The year 2008 marks the 30th anniversary of China's reform and opening-up drive. China's Central TV Station, on January 13, invited Li Yining and Wu Jinglian, two famous economists and promoters of China's reforms, for an interview to discuss economic successes and failures and to speculate about future reforms.
CCTV: Could you comment on the most successful reforms in the past 30 years?
Wu Jinglian: One was the decision of the central authorities to develop a commodity economy in 1984. This proved to be the prologue for more reforms.
Second, the Communist Party of China (CPC) adopted a resolution concerning the establishment of a socialist market economy at the Third Plenary Session of the Fourteenth CPC Central Committee in 1994. A big stride forward in comprehensive reforms during the 1990s can be attributed to the 1994 market economy reform.
Third, the reform of the basic economic system proposed at the 15th CPC National Congress in 1997. The economy of coastal areas has grown rapidly since the launch of this reform.
Li Yining: In 1978,18 farmers from Xiaogang Village in Anhui initiated the rural contract responsibility system, based on households with remuneration or incomes linked to output. The reform was designed to break with egalitarianism. The villagers took a great risk to promote the new contract system in the initial states of the reform, but the outcome was an enormous increase in agricultural productivity.
Second, a reform aiming at introducing the joint-stock system took place in the middle and latter half of the 1980s. This hastened the birth of China's stock market. Although the stock market was not yet perfected, the reform paved the way for other reforms of state-owned enterprises and market growth.

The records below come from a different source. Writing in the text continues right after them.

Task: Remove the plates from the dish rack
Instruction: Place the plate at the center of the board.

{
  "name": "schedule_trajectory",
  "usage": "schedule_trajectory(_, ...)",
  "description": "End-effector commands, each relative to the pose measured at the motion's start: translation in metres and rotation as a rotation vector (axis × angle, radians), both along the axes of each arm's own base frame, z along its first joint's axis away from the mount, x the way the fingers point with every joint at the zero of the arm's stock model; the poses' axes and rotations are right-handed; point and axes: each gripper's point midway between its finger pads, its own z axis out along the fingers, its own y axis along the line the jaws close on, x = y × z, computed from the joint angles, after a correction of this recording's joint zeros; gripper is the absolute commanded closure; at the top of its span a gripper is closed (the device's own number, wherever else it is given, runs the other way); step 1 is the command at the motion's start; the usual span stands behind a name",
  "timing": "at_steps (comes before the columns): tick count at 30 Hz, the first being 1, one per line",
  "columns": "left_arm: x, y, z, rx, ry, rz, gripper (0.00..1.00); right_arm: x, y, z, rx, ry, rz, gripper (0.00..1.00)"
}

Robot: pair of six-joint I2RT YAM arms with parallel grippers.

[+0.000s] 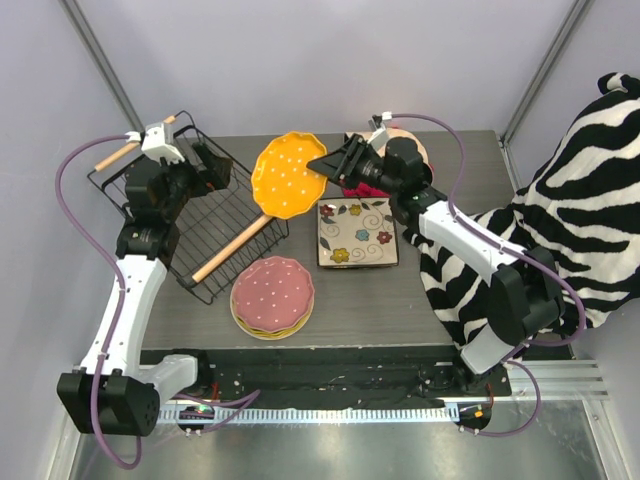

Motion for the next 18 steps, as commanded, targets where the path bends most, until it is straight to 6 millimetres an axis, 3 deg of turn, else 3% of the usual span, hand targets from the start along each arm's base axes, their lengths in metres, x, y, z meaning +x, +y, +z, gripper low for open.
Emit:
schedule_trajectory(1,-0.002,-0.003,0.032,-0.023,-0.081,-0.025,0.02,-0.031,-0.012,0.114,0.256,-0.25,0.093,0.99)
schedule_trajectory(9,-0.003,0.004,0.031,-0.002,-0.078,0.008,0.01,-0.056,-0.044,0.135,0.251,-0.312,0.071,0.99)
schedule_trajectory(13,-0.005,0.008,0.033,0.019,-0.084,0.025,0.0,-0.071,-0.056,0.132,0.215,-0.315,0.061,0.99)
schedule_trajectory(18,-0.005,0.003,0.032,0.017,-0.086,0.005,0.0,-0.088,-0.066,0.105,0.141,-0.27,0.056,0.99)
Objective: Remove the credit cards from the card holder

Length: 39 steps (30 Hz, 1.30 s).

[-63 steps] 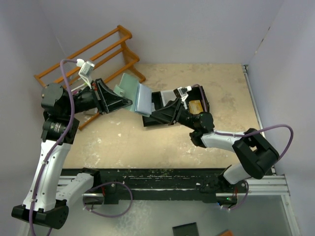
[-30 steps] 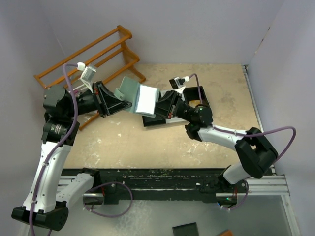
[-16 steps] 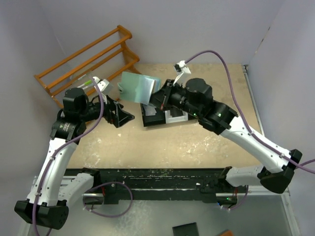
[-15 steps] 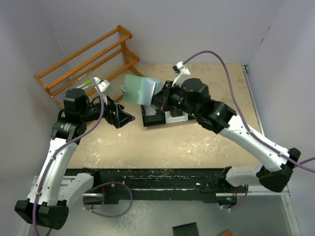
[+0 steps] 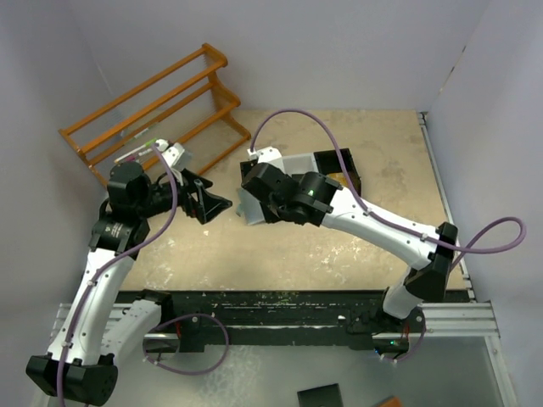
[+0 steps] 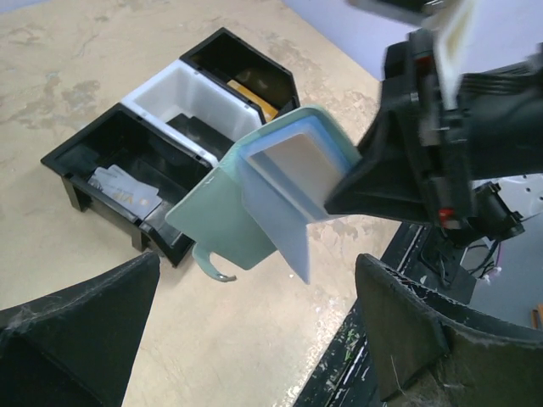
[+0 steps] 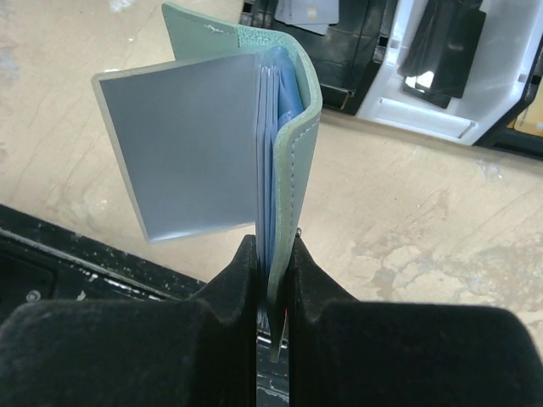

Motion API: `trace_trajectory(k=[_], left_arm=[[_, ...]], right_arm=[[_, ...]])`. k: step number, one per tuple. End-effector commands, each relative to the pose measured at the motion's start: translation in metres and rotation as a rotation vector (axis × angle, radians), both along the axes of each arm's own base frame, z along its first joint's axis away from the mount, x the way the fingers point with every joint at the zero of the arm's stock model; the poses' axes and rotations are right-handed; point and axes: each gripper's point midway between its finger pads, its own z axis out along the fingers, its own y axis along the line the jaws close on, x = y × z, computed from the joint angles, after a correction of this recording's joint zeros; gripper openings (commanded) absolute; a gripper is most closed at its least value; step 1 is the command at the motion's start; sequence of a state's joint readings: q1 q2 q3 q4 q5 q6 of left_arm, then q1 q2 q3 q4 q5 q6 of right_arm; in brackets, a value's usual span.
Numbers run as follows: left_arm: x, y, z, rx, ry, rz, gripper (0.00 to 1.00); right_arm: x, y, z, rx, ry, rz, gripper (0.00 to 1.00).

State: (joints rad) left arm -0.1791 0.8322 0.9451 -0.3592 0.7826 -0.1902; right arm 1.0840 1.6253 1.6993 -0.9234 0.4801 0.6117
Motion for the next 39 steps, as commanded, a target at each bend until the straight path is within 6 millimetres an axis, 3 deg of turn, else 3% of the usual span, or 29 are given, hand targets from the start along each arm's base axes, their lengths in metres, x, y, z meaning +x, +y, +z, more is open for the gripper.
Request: trace_trajectory(k=[1,4,9,15,19,25,27,30,33,37,39], left_arm=[[0.007,0.006,0.002,0.017,-0.054,0.047,0.99],[0.01,0.01,-0.003,0.037,-0.053,0.074,0.99],[0.01,0.005,-0.005,0.018,-0.024,0.054,0.99],[0.0,-0.013,0.036,-0.074,-0.081,-0.03,0.99],[0.001,-0.018,0.046,-0.075,-0.094,-0.058,0.99],[0.001,-0.013,0.011,0.0,-0.062,-0.051,0.98],[0.005,-0.006,-0.007,0.065,-0.07,-0.024,0.91],[0.002,0.0,-0.017,0.131,-0.076,-0.024,0.84],[-0.008,0.0,-0.01,0.132,-0.088,-0.049,0.73],[-0.027,-0.012,0.0,0.083,-0.055,-0.16,0.45],[-0.04,-0.019,0.002,0.054,-0.011,-0.245,0.39]], right_arm=[[-0.003,0.002,0.041,0.071,-0.072,0.032,0.0],[-0.006,0.015,0.055,0.168,-0.109,0.101,0.0],[-0.014,0.023,0.064,0.225,-0.11,0.176,0.0],[-0.021,0.038,0.046,0.166,-0.065,0.224,0.0],[-0.028,0.05,0.043,0.164,-0.062,0.266,0.0],[-0.036,0.059,0.059,0.222,-0.078,0.317,0.0],[-0.043,0.063,0.067,0.271,-0.077,0.361,0.0],[-0.059,0.066,0.086,0.39,-0.084,0.435,0.0],[-0.075,0.063,0.107,0.508,-0.105,0.5,0.0],[-0.086,0.054,0.128,0.586,-0.158,0.554,0.0],[-0.089,0.049,0.136,0.615,-0.18,0.57,0.0]])
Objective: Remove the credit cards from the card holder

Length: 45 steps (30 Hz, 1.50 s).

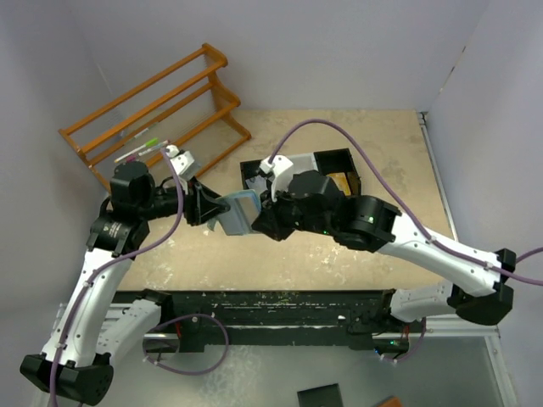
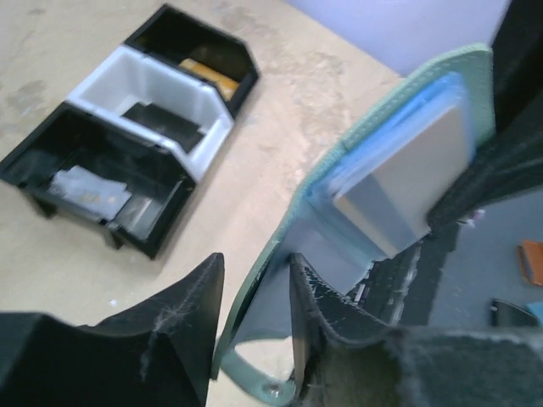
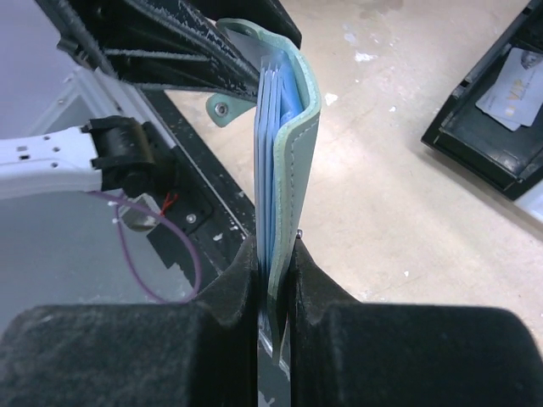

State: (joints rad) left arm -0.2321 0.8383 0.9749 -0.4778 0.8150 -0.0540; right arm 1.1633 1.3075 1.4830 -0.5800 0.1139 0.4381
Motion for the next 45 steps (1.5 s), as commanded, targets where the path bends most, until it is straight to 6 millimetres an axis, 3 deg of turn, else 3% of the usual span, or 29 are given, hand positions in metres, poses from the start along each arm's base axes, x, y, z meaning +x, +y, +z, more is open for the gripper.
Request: trace_trajectory(k=[1,7,12,13,15,17,23,26,30,37,45], left_arm=[[-0.028,-0.013,0.015,-0.043,0.044,-0.176,0.37],[-0.066,-0.028,0.042,-0.208,0.192,-0.396,0.25],[-0.086,-0.03,0.067,-0.277,0.179,-0.472,0.3],[-0.089,-0.03,0.069,-0.279,0.174,-0.483,0.25],[-0.095,-0.03,0.071,-0.278,0.176,-0.503,0.05],[-0.097,-0.029,0.071,-0.27,0.171,-0.507,0.0],[-0.089,-0.029,0.066,-0.263,0.176,-0.45,0.0],[-0.078,-0.031,0.068,-0.284,0.216,-0.386,0.0],[-0.078,-0.034,0.075,-0.336,0.292,-0.388,0.0],[-0.074,-0.032,0.072,-0.331,0.291,-0.33,0.0],[-0.07,-0.032,0.073,-0.331,0.282,-0.296,0.0]], right_arm=[[-0.013,0.008,0.065,0.247,-0.099,0.104,0.0],[-0.03,0.009,0.075,0.383,-0.076,0.215,0.0],[-0.036,0.013,0.08,0.513,-0.008,0.336,0.0],[-0.035,0.012,0.082,0.538,-0.001,0.351,0.0],[-0.032,0.01,0.083,0.565,0.0,0.369,0.0],[-0.03,0.008,0.083,0.569,-0.001,0.371,0.0],[-0.034,0.001,0.087,0.569,0.004,0.394,0.01],[-0.038,-0.002,0.088,0.576,0.016,0.414,0.13],[-0.038,-0.006,0.091,0.611,0.04,0.422,0.16],[-0.043,-0.015,0.104,0.692,0.056,0.471,0.34],[-0.043,-0.014,0.103,0.689,0.079,0.473,0.33]])
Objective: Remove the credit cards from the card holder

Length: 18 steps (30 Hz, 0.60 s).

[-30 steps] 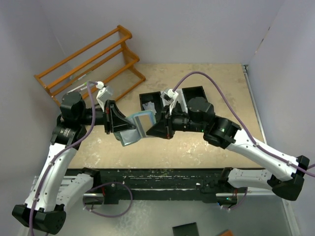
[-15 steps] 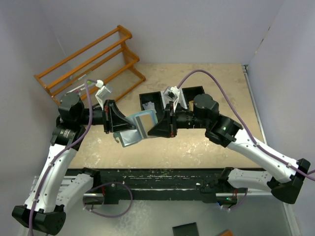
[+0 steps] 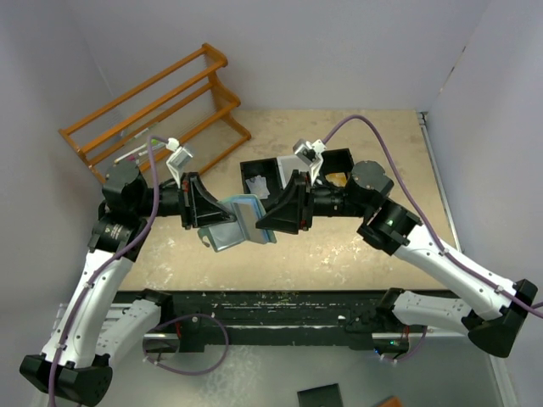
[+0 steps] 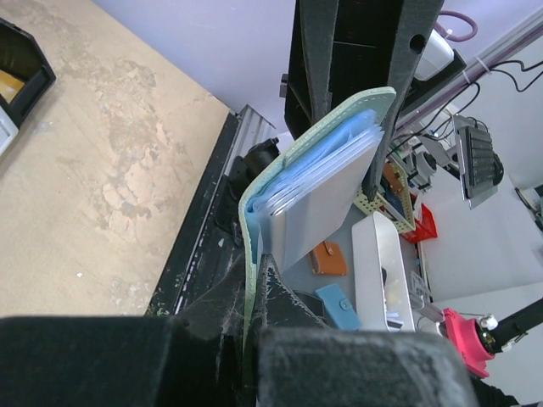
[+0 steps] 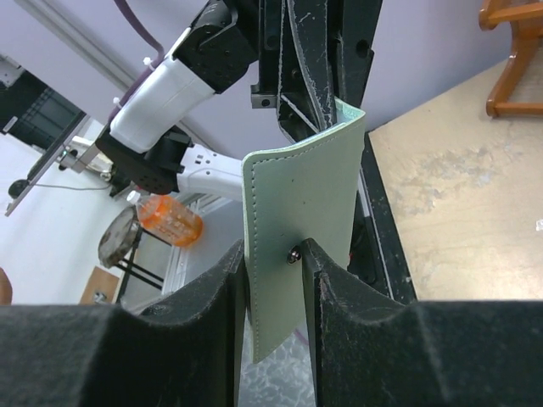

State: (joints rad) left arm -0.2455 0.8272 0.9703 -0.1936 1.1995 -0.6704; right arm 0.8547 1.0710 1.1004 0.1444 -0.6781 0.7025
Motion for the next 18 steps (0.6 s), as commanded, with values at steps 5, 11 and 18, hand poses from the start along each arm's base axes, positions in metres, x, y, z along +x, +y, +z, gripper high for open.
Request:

The third is the rise of private economy. Private enterprise creates the most job opportunities, estimated at 70 percent. The private economy has also made great contributions toward taxation and exports in many cities.
Wu Jinglian: I agree with Professor Li's first comment. The contract responsibility system has developed quickly and it has played a significant role. But I consider it the restoration of a system popular among farmers rather than a reform.
CCTV: Can you comment on anything that has disappointed you most in the past 30 years?
Li Yining: First, the dual structure of the urban and rural economy has not yet been changed, so farmers' incomes have increased slowly.
Second, industrial monopolies have not been eliminated during reforms involving state-owned enterprises. These monopolies must be broken in order to establish a real market economy.
Third, reforms of the social security system have made little progress because of financial difficulties or other reasons. The government must pay close attention to the people's livelihoods in the future.
Wu Jinglian: I agree with Professor Li; the work on the social security system is too slow. The central government decided to reform the country's social security system in 1993. As far as I know, some official departments took an active part in the reform but they have met with obstacles, which were not related to finance. In fact, many departments have maintained their old system, allotting too much consideration toward bettering their own interests.
The reform of property rights regime has not been fully implemented. For example, the problem of land ownership has not been solved and this involves almost half of the population. I believe that the permanent right of land use should belong to the farmers. If we cannot resolve this problem, many other issues will also remain unsettled.
Another problem is legal construction. The central issue of the market economy is independent and free business transaction. If administrative organs or other powers control transactions, then it is not a market economy. The central government decided to establish a country governed according to laws in 1997, but the reform of legal system has been too slow.
CCTV: We have achieved a new starting point and we are looking forward to better prospects. In terms of the country, enterprises and the people, could you list some priority issues which call for urgent action?
Li Yining: The establishment of a social security system needs to be accelerated in China. Efficient measures should be taken in dealing with problems in education, medical insurance and employment.
Chinese enterprises should take on more social responsibilities. On the one hand, they should step up self-innovation, because it is only through innovation that they can improve their competitiveness and win international success. On the other hand, they should also provide more help to communities and poor areas.
I think education should be strengthened to build up credibility and directed at individuals. A society cannot develop without credibility.
Wu Jinglian: I think reforming governments is the most important issue. Chinese government organs should perform their functions according to the will of the people. They should make great efforts to establish an adequate social security system and improve law enforcement.
Chinese enterprises should change their market environment, which means promoting reforms. Also they should make their profits honestly. As an individual, we should try our best to do our work well and also show concern for society at large.
CCTV: What kinds of measures should we take to solve these problems?
Li Yining: Stagnation and retrogression lead only to a dead end. We understand that there are always difficulties in the process of moving forward, but we need to do it anyway as long as we are heading in the right direction.
Wu Jinglian: The Guangdong Provincial Party Committee called for continuous emancipation of the mind recently to stimulate systematic reforms and further development. We should respect others and think theoretically. We need the right to discuss these issues freely, then we can promote our reforms.